William Patterson & Son
- Type: Private
- Industry: Shipbuilding
- Founded: 1830
- Defunct: 1869
- Fate: Closed
- Successor: Yards taken over by Claughton (Wapping) and Wapping Dock Co. (Great Western Yard)
- Headquarters: River Avon, UK
- Key people: William Patterson (founder), John Mercer, Jr. (partner), William Patterson, Jr. (son), Isambard Kingdom Brunel

= William Patterson Shipbuilders =

Closed shipbuilder in Bristol, England

William Patterson Shipbuilders was a major shipbuilder in Bristol, England, during the 19th century and an innovator in ship construction, producing both the SS Great Western and SS Great Britain, fine lined yachts and a small number of warships.

==History==

===Origins===
Patterson, the founder, was born in Arbroath, Scotland, in 1795 and worked his way up from London slop (ready made clothes) seller to shipwright at Rotherhithe, and then foreman at steamship builder William Evans.

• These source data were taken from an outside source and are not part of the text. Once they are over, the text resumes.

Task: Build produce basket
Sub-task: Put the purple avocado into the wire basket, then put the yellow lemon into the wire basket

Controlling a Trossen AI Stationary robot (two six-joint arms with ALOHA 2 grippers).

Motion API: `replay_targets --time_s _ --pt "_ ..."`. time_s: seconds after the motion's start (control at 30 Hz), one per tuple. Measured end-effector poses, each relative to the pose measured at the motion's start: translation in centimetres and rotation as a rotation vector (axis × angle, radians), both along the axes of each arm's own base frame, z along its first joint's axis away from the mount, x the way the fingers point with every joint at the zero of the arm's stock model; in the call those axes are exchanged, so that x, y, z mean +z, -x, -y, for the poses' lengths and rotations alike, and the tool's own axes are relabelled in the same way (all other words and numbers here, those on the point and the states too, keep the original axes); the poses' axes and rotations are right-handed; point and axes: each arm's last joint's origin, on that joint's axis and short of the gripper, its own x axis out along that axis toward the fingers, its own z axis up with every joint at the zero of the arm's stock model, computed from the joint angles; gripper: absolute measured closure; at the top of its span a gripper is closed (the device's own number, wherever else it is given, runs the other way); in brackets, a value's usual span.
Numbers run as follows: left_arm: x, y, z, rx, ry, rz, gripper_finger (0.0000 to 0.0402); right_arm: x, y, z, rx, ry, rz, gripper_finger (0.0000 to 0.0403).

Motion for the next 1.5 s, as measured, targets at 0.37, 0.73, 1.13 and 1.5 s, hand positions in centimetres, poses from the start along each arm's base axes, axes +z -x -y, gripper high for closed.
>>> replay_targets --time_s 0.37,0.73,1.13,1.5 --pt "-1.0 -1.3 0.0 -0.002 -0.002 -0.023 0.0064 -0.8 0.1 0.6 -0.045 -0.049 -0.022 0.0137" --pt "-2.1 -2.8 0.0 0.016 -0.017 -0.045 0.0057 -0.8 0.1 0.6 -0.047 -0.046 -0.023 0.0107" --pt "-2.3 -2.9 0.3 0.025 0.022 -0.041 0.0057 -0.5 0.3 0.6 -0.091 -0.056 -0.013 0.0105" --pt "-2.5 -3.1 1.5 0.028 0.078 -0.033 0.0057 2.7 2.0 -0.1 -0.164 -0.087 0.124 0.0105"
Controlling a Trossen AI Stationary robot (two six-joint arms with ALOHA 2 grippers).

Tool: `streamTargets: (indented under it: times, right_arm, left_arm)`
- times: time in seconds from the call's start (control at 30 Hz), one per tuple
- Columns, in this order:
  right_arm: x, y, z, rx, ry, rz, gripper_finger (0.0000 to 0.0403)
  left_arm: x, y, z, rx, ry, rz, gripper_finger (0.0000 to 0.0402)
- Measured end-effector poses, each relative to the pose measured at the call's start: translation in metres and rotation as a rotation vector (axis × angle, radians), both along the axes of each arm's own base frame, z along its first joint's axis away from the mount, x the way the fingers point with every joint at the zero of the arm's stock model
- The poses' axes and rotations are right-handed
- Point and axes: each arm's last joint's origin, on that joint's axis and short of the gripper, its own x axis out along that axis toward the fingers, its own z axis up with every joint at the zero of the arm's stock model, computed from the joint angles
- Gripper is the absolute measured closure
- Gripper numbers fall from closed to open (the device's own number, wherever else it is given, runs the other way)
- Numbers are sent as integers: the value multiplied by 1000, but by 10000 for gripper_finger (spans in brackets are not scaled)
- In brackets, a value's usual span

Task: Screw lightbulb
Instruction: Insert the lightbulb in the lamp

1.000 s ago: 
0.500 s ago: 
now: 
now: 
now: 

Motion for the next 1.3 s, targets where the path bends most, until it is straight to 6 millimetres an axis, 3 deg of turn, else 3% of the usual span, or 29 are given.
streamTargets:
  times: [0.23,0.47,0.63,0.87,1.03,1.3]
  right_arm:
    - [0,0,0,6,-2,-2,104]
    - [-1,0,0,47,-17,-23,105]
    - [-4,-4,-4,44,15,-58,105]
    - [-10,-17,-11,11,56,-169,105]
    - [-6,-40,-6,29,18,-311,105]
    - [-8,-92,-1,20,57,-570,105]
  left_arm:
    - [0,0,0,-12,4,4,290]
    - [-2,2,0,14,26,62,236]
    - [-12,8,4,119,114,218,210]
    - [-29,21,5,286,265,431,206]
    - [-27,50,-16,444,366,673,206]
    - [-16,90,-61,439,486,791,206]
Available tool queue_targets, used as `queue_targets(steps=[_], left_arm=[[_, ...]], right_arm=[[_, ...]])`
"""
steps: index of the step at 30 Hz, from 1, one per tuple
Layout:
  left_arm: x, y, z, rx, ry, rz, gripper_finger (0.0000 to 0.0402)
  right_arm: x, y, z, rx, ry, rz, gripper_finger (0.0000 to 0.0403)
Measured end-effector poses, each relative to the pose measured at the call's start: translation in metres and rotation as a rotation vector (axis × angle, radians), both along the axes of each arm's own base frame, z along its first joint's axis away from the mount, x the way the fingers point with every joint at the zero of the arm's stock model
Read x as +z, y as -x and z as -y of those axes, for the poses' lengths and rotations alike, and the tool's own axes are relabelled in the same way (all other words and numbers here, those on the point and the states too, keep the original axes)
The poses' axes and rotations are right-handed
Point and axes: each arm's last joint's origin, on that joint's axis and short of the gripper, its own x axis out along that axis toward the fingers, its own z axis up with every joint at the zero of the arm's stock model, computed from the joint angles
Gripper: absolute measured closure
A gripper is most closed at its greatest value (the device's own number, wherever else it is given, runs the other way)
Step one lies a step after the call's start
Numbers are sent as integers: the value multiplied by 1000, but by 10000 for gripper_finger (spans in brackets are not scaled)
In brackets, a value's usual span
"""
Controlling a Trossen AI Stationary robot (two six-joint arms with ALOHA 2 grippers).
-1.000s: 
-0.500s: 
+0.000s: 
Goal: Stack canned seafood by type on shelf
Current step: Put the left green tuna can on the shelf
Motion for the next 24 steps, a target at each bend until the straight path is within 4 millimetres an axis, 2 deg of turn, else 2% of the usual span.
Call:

Here he took charge of the yard for the build of the steam packet Dasher for the Post Office, before moving to Bristol in 1823 to become assistant to William Scott at his ship at Wapping.

When Scott when bankrupt in 1830, Patterson stepped in to take over the yard at East Wapping with partner John Mercer, Jr, as Patterson & Mercer. He also had business in the timber trade and had at least one vessel in operation, the sloop Charles.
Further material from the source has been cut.